Siff MC (2003) Supertraining (latest edition of the book referred to above)

-------------------------------------------
 
As to legs: Training for fiber type is really kinda silly because fatigue isn't the stimulus for growth anyway. Tension is all that really matters.

But all of this may be a moot point even as I believe your fundamental ideas on what causes hypertrophy may be a bit off.

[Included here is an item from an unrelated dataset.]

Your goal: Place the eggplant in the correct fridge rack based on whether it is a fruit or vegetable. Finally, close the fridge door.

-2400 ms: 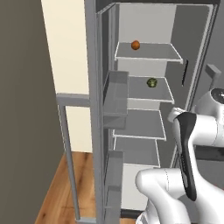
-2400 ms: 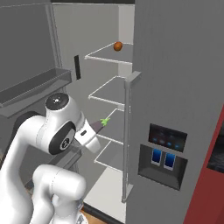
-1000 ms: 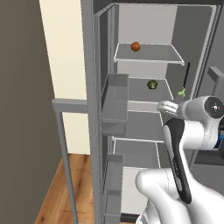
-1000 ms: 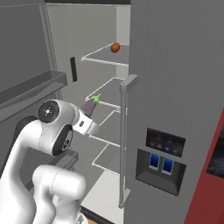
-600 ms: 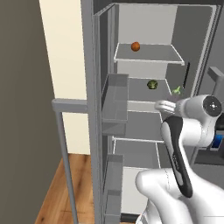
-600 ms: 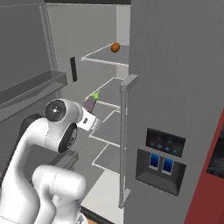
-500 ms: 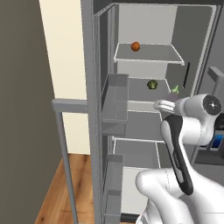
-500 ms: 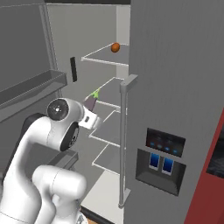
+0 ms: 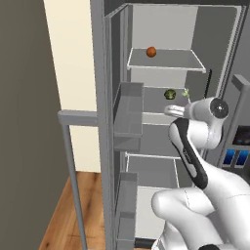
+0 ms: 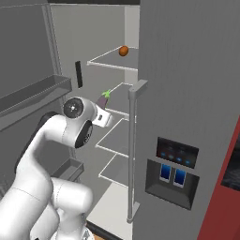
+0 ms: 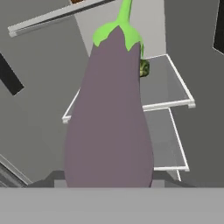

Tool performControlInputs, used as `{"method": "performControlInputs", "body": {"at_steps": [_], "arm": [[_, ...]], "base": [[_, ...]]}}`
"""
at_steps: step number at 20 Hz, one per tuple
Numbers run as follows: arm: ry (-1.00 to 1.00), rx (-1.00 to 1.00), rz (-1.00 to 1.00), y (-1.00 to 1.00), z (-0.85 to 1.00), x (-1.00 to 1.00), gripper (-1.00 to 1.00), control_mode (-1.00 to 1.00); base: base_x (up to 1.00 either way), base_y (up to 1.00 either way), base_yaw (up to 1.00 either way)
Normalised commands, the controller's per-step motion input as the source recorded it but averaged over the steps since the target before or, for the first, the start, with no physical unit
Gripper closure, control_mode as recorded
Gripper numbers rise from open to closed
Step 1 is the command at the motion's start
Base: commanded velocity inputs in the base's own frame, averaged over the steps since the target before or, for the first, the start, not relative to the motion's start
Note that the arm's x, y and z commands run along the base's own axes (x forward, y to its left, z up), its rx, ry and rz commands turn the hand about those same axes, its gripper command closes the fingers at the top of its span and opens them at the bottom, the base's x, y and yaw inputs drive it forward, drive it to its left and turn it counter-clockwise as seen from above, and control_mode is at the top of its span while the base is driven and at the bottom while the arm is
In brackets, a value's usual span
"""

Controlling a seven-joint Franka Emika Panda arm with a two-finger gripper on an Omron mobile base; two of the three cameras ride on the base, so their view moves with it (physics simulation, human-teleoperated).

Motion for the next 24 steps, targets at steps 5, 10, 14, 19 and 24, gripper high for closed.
{"method": "performControlInputs", "body": {"at_steps": [5, 10, 14, 19, 24], "arm": [[0.03, -0.01, 0.00, 0.00, 0.00, 0.64, 1.00, -1.00], [0.07, 0.00, 0.00, -0.05, 0.00, 0.38, 1.00, -1.00], [0.07, 0.00, 0.00, -0.17, -0.10, 0.26, 1.00, -1.00], [0.02, 0.00, 0.00, -0.08, -0.08, 0.46, 1.00, -1.00], [0.05, 0.00, 0.00, -0.01, -0.28, 0.43, 1.00, -1.00]], "base": [[0.00, 0.00, 0.00], [0.00, 0.00, 0.00], [0.00, 0.00, 0.00], [0.00, 0.00, 0.00], [0.00, 0.00, 0.00]]}}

The body can lower more weight than raise, so when lowering a load (eccentric), the load is distributed amongst fewer muscle fibers. The resulting higher tension per fiber causes microtrauma, causing growth.

What's "off" about that?

As to the Siff article, what's your point for quoting it? (I don't mean that hostile-ly...after reading it twice I just need some help seeing its application to the discussion)

-casualbb
 
I agree with casualbb, nothing grows traps faster than heavy barbell and dumbell shrugs. In my opinion, and looking what effect they had on me and my training partners, shrugs are much more efficient in building traps than deadlifts.
 
I think we are missing the point here, I find that deadlifts work the whole entire back side of me, traps to hams and everything in between.

While i feel it does make my own traps blow up, i think that we have to acknowledge that since it works the entire back it helps keep all the muscles back there in proportion.

Whats the point of having huge traps, and having a weak lower back / erectors?
 
Agreed. I think deadlifts are an essential exercise, I just think that people are expecting too much of them.

-casualbb
 
casualbb said:

As to the Siff article, what's your point for quoting it? (I don't mean that hostile-ly...after reading it twice I just need some help seeing its application to the discussion)

-casualbb

there's bits and pieces on hypertrophy and training stimulus hidden throughout. The graph was on a thread that followed up the article, and nicely summed up the concept i thought, but I am not sure what to do about it. I don't have any webspace to link to and i'm not platinum.

Anyway i think snatch grip deads hit traps even harder.... really helped my traps last fall
 
This isnt a flame. it is nasty and quite rude, But i say it with respect.

CasualBB. You post some good points. and you bring good arguments to every post you reply to or start.

But I have to tell you something. Gym science is different to book science. I have read so many articles on why this is better than that. dont do this because you wont grow etc etc.

but the truth is gym science is so hard to predict and understand, and only mildly reflects the books and websites you read.

Once you get a few years of exercises under your belt you will understand. Not to underestimate your knowledge or your training.....but you have quite a long way to go before you can be taken seriously.